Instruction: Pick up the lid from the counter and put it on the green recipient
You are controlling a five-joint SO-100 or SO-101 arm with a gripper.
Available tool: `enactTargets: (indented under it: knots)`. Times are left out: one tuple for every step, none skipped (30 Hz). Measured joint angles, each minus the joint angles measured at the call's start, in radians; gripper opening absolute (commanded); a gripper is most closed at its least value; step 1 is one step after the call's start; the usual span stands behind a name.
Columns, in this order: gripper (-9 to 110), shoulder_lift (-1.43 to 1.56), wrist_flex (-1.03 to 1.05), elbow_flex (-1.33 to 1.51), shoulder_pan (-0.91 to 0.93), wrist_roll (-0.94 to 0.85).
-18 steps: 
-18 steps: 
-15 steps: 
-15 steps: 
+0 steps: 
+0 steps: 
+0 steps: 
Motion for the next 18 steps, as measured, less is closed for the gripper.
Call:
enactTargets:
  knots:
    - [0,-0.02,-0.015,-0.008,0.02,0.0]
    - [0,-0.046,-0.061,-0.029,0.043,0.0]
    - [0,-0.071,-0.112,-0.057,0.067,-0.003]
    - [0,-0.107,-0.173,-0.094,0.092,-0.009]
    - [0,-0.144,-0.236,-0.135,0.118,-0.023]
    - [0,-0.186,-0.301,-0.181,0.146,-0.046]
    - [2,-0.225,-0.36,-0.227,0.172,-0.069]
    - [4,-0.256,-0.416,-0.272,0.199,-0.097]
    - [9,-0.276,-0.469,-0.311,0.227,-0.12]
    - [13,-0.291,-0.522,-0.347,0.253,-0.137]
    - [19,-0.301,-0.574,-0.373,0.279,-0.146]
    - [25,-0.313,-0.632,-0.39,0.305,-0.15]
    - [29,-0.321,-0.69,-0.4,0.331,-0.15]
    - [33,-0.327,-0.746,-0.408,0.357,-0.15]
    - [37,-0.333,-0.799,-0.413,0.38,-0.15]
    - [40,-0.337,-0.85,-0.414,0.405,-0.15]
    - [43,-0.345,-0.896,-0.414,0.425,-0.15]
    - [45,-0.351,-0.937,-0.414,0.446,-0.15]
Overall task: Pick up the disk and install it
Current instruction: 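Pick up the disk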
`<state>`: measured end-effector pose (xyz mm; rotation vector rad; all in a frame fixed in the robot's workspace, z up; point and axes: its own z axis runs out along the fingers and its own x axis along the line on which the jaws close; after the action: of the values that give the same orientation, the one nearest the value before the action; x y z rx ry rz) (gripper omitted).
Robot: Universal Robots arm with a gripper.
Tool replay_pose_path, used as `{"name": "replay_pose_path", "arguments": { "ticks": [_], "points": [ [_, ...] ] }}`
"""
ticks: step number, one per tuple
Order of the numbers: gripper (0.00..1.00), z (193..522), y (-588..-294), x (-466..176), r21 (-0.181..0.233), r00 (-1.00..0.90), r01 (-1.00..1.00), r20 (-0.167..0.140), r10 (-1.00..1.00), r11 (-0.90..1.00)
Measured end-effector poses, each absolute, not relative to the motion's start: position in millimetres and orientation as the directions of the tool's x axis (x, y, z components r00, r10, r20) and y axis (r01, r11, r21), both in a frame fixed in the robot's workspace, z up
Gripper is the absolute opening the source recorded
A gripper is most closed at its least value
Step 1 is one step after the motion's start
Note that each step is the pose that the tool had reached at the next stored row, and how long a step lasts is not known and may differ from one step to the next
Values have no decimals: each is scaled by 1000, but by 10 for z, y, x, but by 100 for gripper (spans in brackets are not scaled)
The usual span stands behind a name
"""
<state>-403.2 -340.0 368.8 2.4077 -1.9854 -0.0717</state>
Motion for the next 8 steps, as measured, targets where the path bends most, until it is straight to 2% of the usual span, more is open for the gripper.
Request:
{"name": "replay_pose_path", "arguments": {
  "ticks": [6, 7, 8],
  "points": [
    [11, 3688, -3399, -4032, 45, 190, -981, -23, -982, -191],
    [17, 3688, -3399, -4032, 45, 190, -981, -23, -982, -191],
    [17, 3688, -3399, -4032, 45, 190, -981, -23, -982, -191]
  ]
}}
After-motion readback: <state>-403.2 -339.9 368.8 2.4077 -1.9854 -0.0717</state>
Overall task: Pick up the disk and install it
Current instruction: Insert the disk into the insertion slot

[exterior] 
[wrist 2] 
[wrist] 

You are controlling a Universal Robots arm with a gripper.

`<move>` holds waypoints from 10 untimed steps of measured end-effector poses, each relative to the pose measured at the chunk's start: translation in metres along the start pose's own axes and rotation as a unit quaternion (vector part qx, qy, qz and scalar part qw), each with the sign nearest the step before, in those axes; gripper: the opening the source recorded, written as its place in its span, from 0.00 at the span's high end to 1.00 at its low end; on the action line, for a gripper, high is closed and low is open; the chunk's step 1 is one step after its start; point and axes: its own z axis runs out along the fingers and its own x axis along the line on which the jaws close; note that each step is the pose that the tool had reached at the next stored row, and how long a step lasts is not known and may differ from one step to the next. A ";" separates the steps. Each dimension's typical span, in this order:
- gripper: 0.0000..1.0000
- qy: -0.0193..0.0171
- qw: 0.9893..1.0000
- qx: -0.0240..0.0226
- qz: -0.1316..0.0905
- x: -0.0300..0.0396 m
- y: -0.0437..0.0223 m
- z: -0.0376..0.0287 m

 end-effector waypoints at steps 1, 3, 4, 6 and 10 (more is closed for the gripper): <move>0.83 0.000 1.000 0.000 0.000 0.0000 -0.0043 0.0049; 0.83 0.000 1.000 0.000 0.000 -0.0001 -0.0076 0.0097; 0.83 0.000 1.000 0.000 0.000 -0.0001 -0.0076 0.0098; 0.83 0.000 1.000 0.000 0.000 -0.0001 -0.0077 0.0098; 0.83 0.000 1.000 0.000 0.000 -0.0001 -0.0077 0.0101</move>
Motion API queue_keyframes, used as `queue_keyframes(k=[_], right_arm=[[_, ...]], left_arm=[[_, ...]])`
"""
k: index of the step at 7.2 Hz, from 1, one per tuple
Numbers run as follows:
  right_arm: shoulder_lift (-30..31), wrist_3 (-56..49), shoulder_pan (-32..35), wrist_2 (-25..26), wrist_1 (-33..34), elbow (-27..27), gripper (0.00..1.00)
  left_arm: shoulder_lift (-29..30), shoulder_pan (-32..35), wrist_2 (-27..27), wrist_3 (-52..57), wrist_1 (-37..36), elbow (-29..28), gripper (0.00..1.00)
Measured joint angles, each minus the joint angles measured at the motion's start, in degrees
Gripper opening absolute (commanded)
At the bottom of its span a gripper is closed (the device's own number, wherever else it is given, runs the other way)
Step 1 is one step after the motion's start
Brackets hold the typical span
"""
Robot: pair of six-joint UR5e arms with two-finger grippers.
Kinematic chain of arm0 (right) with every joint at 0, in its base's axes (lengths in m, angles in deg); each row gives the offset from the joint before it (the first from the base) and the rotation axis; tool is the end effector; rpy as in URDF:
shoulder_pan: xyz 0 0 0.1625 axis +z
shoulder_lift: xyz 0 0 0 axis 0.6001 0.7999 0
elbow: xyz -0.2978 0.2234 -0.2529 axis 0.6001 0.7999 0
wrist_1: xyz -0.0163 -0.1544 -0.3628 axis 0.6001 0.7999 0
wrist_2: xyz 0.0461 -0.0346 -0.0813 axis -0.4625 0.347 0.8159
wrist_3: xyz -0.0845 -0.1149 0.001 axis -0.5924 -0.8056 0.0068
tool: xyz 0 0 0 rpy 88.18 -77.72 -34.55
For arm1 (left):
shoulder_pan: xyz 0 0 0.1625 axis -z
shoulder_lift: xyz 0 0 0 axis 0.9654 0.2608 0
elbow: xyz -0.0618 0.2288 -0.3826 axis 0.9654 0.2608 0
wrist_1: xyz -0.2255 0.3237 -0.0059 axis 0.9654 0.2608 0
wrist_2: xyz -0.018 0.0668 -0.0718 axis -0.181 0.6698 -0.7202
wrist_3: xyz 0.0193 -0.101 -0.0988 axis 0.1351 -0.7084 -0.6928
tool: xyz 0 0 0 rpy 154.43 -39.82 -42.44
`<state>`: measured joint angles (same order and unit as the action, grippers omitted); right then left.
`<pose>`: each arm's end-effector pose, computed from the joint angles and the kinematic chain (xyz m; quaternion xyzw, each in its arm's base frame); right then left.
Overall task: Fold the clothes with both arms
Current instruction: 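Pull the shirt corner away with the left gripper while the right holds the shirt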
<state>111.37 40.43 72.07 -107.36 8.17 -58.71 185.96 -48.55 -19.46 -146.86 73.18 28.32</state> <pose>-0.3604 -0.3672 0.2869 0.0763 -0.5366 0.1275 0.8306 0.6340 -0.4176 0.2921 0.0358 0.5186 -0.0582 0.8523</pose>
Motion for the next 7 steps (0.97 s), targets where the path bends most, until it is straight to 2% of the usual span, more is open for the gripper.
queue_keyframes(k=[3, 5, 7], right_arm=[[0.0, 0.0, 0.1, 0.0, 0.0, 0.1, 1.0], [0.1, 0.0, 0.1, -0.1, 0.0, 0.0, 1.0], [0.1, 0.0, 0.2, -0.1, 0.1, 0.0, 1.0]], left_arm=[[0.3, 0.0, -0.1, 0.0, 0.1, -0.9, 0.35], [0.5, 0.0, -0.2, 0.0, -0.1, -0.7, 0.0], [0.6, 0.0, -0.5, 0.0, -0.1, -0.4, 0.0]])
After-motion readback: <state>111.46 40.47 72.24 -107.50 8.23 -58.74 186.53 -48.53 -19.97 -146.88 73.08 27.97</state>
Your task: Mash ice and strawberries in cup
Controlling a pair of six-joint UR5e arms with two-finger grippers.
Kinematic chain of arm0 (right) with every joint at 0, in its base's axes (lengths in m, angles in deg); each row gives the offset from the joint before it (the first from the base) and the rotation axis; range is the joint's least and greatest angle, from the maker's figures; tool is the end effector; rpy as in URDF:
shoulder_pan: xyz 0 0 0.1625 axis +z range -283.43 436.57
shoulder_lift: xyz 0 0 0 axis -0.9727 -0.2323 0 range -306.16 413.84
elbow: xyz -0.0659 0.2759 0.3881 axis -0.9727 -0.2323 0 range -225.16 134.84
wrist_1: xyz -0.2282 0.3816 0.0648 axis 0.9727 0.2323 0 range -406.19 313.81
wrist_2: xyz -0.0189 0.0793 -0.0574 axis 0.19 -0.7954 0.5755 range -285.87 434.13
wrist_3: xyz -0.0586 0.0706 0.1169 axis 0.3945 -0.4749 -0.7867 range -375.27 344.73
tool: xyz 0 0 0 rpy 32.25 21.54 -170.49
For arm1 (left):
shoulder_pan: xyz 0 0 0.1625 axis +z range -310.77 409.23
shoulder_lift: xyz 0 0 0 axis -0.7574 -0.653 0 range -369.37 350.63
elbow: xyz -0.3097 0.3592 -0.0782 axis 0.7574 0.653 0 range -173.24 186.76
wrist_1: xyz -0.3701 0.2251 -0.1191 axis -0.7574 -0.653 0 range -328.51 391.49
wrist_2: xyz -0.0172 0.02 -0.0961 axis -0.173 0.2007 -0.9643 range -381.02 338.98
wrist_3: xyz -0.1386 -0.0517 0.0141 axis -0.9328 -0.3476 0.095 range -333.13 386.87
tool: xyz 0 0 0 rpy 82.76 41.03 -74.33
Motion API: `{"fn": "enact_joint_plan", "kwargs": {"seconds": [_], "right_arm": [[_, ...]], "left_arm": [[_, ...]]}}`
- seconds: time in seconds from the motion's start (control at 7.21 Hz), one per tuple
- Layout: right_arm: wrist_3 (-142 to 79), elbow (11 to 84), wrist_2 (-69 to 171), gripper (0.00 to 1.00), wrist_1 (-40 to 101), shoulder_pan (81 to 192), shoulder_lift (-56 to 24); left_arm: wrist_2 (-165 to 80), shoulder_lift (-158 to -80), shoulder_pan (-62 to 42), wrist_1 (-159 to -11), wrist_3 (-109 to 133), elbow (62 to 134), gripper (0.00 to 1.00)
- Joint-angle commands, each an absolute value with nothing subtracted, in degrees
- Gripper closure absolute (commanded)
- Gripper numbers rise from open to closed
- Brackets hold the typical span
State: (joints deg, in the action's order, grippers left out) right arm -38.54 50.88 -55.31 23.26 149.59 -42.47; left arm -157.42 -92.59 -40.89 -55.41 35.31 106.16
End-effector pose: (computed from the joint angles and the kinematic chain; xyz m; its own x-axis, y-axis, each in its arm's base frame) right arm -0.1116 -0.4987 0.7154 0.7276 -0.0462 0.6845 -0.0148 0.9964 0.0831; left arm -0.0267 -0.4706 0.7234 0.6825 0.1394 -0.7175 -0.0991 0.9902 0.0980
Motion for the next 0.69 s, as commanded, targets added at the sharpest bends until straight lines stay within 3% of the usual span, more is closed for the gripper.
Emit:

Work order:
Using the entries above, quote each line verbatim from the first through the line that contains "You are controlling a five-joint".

Result of the task:
Instruction: Pick up the lid from the counter and put it on the green recipient
You are controlling a five-joint SO-100 or SO-101 arm with a gripper.

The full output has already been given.